介護施設に比べてかなり安い料金で入所できるため、他の施設に入居できない高齢者の受け皿として自治体から紹介があることもあるようです。無認可介護施設の収入源としては、利用者から徴収する生活費に加えて、訪問介護報酬があります。同じ設備に訪問介護事業所を設けることで、訪問の手間なく効率的なサービスを提供し、その分の介護報酬を受け取ることができるのです。
しかし、こういった介護費用の増加を予期していなかった自治体も多く、財政の厳しさに苦しんでいます。例えば、旭川市では介護費用を抑えるために公的な介護施設を制限していたにも関わらず、無認可介護施設が乱立したために、毎年10億円以上介護費用が増え続けているようです。
無認可介護施設の問題
自治体だけでなく、入居者自身にもトラブルを与える場合があります。認可を受けていないということは、サービスの質が保たれていないということです。事業者がより儲けるために、経費節減をしてサービスの質を落とし、劣悪な環境での生活を強いられる場合もあります。
また、安全や衛生面上も基準がないため、大きな事故に繋がる可能性があります。例えば、2009年3月には群馬県渋川市にある無認可介護施設で火災が発生し、10人が亡くなるという事故がありました。高齢者160人が暮らしていた東京都内のマンションでは、2012年の冬にインフルエンザ・ノロウイルスの集団感染が発生しました。
無認可介護施設が乱立する背景には、介護施設の不足や料金の高騰など、制度として見なおすべきポイントがたくさんあります。
虐待・人権侵害・いじめ
ここでは、最近注目を集めている介護の現場における虐待の現状について解説します。
介護施設での虐待・人権侵害・いじめの現状
川崎市の介護施設「Sアミーユ川崎幸町」で3人の入所者が相次いでベランダから転落したり、職員が虐待ととられる行為を行っているというニュースが報道され、介護施設での虐待の現状が注目されるようになりました。
実際、厚生労働省は介護施設における高齢者への虐待が2013年度には221件あったと報告しています。
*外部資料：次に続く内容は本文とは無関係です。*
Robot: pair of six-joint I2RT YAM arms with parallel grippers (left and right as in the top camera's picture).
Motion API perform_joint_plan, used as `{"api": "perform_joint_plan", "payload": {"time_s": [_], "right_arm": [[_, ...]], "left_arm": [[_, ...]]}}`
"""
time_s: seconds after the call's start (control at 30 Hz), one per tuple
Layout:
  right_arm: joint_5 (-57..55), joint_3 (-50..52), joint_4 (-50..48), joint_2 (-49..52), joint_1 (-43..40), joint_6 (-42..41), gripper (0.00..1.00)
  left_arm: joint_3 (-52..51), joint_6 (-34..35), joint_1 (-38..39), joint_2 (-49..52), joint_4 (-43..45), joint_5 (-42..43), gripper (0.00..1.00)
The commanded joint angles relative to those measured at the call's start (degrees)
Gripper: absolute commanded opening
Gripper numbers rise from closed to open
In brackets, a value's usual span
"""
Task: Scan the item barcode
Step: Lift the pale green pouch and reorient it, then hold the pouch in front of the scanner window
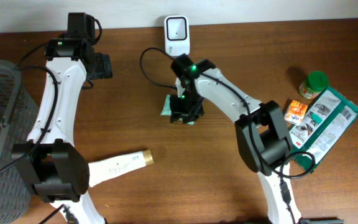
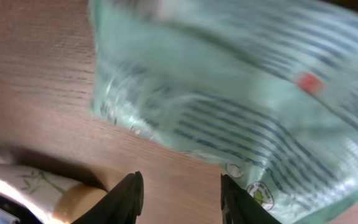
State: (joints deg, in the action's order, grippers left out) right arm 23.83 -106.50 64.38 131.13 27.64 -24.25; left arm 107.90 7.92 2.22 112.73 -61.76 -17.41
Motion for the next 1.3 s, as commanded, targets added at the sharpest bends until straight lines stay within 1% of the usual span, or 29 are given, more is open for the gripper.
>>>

このニュースだけ聞くと、介護職員のモラルの低下等が直接の要因と思ってしまいますが、実際には他の大きな要因があります。それは、介護の職場環境の劣悪さです。慢性的な人手不足にあるため、スタッフには多くの負担がかかっています。それがサービスの低下につながっているのです。介護賞金に十分な待遇を与えることで、これらの問題は今より改善されることでしょう。
実は家庭での虐待の数も多い
介護施設での虐待が大きくニュースにありますが、実は家庭内での虐待の現状はさらに過酷です。平成24年度の高齢者への虐待に関する調査によると、在宅で虐待と判断されたケースはなんと15,202件にも登ります。通報されない虐待等も多いでしょうから、実際は更に多くの高齢者が自宅で、家族による虐待に晒されていることになります。
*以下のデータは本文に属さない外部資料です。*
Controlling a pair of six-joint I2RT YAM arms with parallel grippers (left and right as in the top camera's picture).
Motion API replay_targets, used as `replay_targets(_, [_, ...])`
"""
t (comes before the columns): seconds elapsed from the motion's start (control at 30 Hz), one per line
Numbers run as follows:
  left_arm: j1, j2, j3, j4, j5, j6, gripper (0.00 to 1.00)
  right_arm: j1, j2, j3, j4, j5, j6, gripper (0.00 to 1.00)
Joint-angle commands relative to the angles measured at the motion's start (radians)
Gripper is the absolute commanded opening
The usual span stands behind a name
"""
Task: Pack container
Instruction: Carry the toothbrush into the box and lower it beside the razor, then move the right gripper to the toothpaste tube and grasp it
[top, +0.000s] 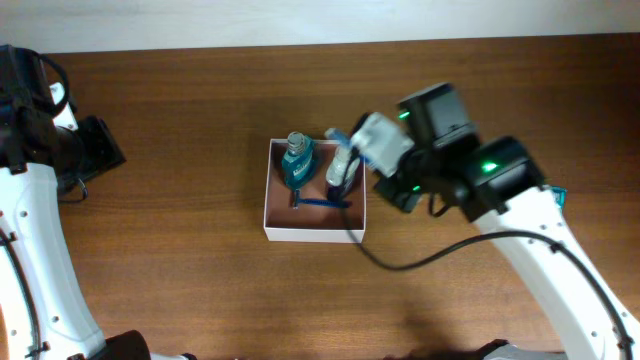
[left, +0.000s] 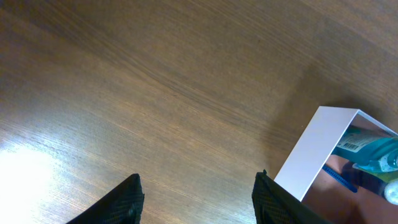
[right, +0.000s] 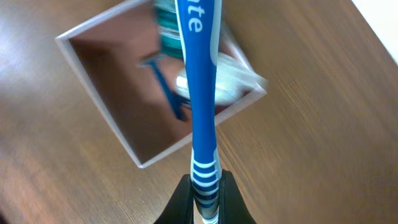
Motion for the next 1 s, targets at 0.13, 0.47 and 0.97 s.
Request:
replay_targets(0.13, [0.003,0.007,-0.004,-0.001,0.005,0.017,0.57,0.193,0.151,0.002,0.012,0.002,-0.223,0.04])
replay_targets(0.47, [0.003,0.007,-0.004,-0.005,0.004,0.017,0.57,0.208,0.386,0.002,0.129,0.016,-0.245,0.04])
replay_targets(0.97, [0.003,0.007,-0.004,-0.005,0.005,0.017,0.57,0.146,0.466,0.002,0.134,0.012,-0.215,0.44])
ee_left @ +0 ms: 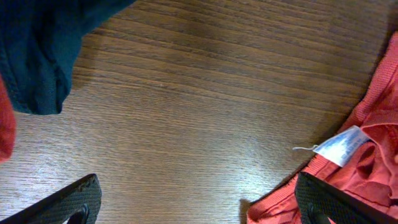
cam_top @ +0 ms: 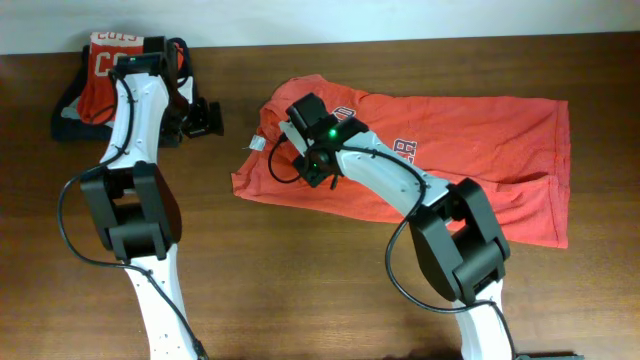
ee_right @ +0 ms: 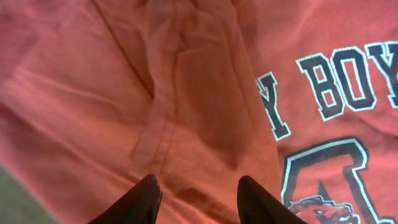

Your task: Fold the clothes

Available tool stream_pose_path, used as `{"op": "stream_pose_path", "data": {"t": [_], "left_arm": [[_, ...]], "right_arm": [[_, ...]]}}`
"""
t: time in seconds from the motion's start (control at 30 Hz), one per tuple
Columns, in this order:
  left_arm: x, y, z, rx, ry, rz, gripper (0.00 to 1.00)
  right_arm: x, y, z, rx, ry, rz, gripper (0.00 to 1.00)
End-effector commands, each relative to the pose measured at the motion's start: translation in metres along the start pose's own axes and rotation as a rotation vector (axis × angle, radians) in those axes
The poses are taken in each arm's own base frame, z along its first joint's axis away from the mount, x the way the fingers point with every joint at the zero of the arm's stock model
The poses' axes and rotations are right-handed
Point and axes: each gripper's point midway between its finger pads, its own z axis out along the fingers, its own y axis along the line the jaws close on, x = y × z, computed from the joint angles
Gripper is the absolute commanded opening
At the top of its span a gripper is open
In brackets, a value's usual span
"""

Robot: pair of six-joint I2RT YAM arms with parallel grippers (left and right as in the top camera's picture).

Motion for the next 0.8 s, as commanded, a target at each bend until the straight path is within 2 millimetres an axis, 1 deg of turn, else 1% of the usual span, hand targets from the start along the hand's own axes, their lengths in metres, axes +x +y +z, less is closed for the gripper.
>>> {"op": "stream_pose_path", "data": {"t": [0.0, 0.07, 0.3, 0.43, 0.6, 0.63, 0.77], "left_arm": [[-0.004, -0.003, -0.004, 0.023, -0.014, 0.021, 0.99], [-0.004, -0.003, -0.004, 0.023, -0.014, 0.021, 0.99], [-0.004, -0.003, -0.004, 0.023, -0.014, 0.021, 0.99], [-0.004, -0.003, -0.004, 0.023, -0.014, 0.021, 0.99], [-0.004, -0.003, -0.004, 0.023, -0.014, 0.021, 0.99], [-0.004, -0.003, -0.004, 0.023, -0.014, 0.021, 0.99], [-0.004, -0.003, -0.004, 0.023, -0.014, 0.022, 0.99]], "right_arm": [[0.002, 0.0, 0.011, 0.02, 0.013, 0.018, 0.46], [0.003, 0.002, 0.014, 0.006, 0.014, 0.018, 0.46], [0.003, 0.005, 0.014, -0.009, 0.014, 0.018, 0.46], [0.006, 0.017, 0.014, -0.077, 0.024, 0.025, 0.46], [0.006, 0.019, 0.014, -0.079, 0.027, 0.044, 0.45], [0.006, 0.02, 0.014, -0.079, 0.027, 0.043, 0.43], [0.01, 0.021, 0.016, -0.081, 0.034, 0.043, 0.4]]}}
実際、親など肉親が介護状態になった際に、健康だった時とのギャップや、なかなか「病気である」ということが理解できず、ついイライラを募らせる傾向にあるようです。家庭で介護に当たるのは、介護等の経験のない一般の人であるからなおさらですよね。介護疲れから、うつ状態を発症する人も多いです。
施設内でも、家庭内でも虐待等の悲劇を生まないために、介護に対する正しい知識と、適切な労働環境を整える必要があると言えるでしょう。